● Dataset entries
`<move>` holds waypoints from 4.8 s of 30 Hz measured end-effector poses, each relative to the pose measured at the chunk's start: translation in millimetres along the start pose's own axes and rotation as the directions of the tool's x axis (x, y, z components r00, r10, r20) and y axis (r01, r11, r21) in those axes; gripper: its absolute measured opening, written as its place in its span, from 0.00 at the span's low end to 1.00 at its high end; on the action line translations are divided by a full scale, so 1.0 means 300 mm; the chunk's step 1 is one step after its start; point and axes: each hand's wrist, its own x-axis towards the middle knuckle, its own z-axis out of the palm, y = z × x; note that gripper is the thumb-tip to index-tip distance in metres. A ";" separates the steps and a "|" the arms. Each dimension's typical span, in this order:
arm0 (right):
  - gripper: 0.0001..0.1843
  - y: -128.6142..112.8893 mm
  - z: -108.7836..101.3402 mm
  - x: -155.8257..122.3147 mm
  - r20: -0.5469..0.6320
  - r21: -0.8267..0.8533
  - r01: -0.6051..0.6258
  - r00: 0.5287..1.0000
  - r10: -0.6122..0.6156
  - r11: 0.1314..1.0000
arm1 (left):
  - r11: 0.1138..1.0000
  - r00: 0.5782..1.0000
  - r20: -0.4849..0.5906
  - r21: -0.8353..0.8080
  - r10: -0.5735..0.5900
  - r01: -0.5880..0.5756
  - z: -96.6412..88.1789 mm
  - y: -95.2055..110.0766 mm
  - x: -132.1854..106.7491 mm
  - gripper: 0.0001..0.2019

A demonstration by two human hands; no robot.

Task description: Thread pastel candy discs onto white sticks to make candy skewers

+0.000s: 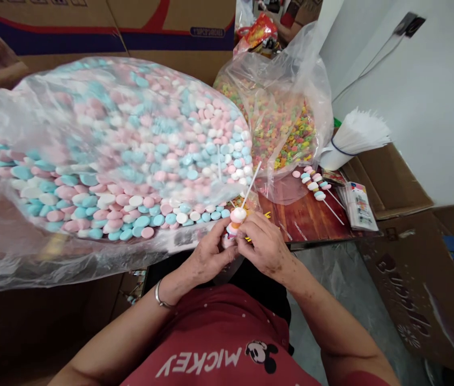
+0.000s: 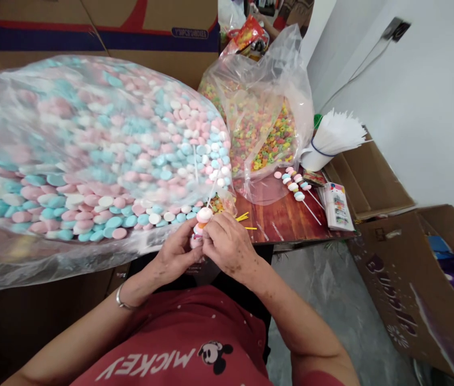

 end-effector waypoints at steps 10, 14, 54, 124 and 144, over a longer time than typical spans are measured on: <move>0.05 -0.004 0.031 -0.005 -0.048 -0.002 -0.031 0.998 0.031 1.000 | 0.971 0.995 -0.086 0.238 0.055 -0.033 0.000 0.006 -0.005 0.22; 0.09 -0.011 0.030 0.002 -0.052 -0.046 -0.014 0.999 0.012 0.999 | 0.907 0.987 -0.077 0.410 0.140 -0.096 -0.003 0.010 -0.005 0.22; 0.08 0.005 -0.141 -0.075 0.129 -0.351 0.140 0.987 -0.100 0.926 | 0.769 0.973 0.177 0.598 0.149 -0.226 -0.120 0.044 -0.022 0.20; 0.15 -0.125 0.144 -0.053 0.151 0.713 -0.594 0.650 0.745 0.373 | 0.774 0.878 -0.411 -0.628 -0.244 -0.079 0.057 0.143 0.073 0.22; 0.14 -0.197 0.113 -0.144 0.026 0.372 -0.558 0.805 0.592 0.742 | 0.646 0.856 -0.405 -0.755 -0.322 -0.114 0.058 0.140 0.100 0.22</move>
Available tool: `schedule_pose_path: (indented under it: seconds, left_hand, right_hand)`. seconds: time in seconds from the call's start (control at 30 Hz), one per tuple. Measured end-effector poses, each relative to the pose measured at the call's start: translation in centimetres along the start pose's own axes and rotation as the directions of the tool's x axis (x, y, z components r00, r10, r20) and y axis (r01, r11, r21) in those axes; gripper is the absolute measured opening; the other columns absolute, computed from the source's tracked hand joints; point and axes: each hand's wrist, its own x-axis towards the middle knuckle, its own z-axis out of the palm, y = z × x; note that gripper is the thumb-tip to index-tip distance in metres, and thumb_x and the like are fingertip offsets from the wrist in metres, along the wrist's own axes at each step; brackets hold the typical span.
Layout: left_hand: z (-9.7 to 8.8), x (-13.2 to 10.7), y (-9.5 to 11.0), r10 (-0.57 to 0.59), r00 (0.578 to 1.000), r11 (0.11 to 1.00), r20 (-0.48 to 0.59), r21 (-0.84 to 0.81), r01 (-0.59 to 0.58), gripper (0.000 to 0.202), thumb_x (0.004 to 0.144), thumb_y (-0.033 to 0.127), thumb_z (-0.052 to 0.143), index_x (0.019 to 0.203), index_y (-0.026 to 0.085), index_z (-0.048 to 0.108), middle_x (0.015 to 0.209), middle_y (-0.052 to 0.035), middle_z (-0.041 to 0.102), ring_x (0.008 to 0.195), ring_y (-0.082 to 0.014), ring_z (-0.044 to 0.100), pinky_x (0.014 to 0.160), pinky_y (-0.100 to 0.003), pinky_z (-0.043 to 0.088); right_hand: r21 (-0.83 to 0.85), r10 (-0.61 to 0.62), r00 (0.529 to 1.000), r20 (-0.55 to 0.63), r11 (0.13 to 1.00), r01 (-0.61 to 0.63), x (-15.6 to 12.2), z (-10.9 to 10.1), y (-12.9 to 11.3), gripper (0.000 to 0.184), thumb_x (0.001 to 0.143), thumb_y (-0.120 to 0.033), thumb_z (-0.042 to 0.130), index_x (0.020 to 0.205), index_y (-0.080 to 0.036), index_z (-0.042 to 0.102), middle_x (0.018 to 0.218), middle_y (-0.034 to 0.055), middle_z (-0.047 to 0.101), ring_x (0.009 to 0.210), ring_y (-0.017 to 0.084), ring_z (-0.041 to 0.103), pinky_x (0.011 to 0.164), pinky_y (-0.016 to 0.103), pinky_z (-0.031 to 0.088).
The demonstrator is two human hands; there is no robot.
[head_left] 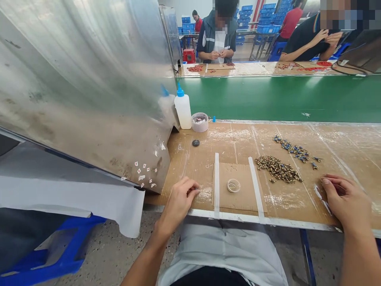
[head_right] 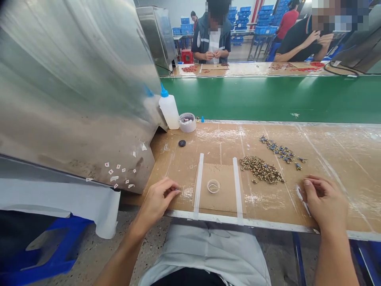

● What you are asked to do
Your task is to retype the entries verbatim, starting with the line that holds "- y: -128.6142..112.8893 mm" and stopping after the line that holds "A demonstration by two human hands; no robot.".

● Your response
  - y: -128.6142..112.8893 mm
  - z: -108.7836..101.3402 mm
  - x: -155.8257..122.3147 mm
  - r20: -0.5469..0.6320
  - r21: -0.8267..0.8533
  - r01: -0.6051..0.6258
  - r00: 0.5287..1.0000
  - r10: -0.6122..0.6156
  - r11: 0.1314..1.0000
arm1 (left):
  - r11: 0.1138..1.0000
  - r00: 0.5782..1.0000
  - r20: -0.4849..0.5906
  - r21: -0.8353..0.8080
  - r10: -0.5735..0.5900
  - r01: -0.5880..0.5756
  - z: -96.6412..88.1789 mm
  - y: -95.2055..110.0766 mm
  - x: -132.1854..106.7491 mm
  - gripper: 0.0001..0.2019

A demonstration by two human hands; no robot.

No more is needed for this answer.